» What you need to do
In the material below, find the line that contains "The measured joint" and the line that contains "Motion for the", then write out exactly those two lines and everything between them.

□ □ □ □ □ □ □

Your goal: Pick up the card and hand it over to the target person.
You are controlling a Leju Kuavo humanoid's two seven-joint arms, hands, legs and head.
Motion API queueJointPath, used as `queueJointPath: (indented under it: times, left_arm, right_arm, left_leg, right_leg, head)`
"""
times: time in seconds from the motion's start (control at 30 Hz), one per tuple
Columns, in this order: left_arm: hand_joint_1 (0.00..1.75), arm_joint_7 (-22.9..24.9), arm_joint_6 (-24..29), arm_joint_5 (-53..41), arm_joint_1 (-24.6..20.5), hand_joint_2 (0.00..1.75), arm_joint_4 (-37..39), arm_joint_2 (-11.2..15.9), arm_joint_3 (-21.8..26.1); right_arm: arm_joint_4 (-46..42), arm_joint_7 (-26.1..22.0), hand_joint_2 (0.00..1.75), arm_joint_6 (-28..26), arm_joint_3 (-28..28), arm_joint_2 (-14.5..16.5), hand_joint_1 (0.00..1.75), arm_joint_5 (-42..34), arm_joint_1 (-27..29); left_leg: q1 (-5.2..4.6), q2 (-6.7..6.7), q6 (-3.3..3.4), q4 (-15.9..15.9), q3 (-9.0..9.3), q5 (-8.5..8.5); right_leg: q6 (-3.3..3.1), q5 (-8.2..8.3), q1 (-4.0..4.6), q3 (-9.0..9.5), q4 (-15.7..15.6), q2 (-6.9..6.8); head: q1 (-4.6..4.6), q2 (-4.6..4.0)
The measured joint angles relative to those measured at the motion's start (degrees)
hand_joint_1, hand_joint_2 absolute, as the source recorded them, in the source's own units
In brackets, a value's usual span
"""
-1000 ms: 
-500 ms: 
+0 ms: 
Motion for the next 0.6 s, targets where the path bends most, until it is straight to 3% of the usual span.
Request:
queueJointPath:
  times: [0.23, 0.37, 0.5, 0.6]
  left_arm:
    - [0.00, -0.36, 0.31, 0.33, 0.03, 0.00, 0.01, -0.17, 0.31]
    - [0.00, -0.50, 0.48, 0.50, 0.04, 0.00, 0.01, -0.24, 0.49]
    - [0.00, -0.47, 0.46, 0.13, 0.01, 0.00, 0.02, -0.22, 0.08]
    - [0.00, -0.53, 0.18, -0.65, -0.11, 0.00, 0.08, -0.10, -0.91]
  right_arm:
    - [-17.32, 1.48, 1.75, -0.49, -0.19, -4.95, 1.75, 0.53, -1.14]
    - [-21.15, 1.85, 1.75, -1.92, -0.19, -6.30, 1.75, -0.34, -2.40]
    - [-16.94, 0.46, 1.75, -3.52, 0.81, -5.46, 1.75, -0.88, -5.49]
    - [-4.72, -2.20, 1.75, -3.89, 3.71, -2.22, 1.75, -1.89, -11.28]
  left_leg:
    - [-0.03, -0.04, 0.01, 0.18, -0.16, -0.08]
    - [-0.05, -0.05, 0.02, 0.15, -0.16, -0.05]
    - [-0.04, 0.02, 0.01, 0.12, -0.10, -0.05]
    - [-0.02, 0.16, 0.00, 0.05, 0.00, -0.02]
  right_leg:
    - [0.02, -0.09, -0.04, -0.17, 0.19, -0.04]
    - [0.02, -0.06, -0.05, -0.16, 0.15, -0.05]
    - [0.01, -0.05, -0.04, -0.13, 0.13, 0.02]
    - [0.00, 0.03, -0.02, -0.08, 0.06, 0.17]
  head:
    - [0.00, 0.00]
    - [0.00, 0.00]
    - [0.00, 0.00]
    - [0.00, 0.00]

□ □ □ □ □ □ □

» Answer below
The measured joint angles relative to those measured at the motion's start (degrees)
hand_joint_1, hand_joint_2 absolute, as the source recorded them, in the source's own units
In brackets, a value's usual span
"""
-1000 ms: 
-500 ms: 
+0 ms: 
Motion for the next 0.6 s, targets where the path bends most, until it is straight to 3% of the usual span.

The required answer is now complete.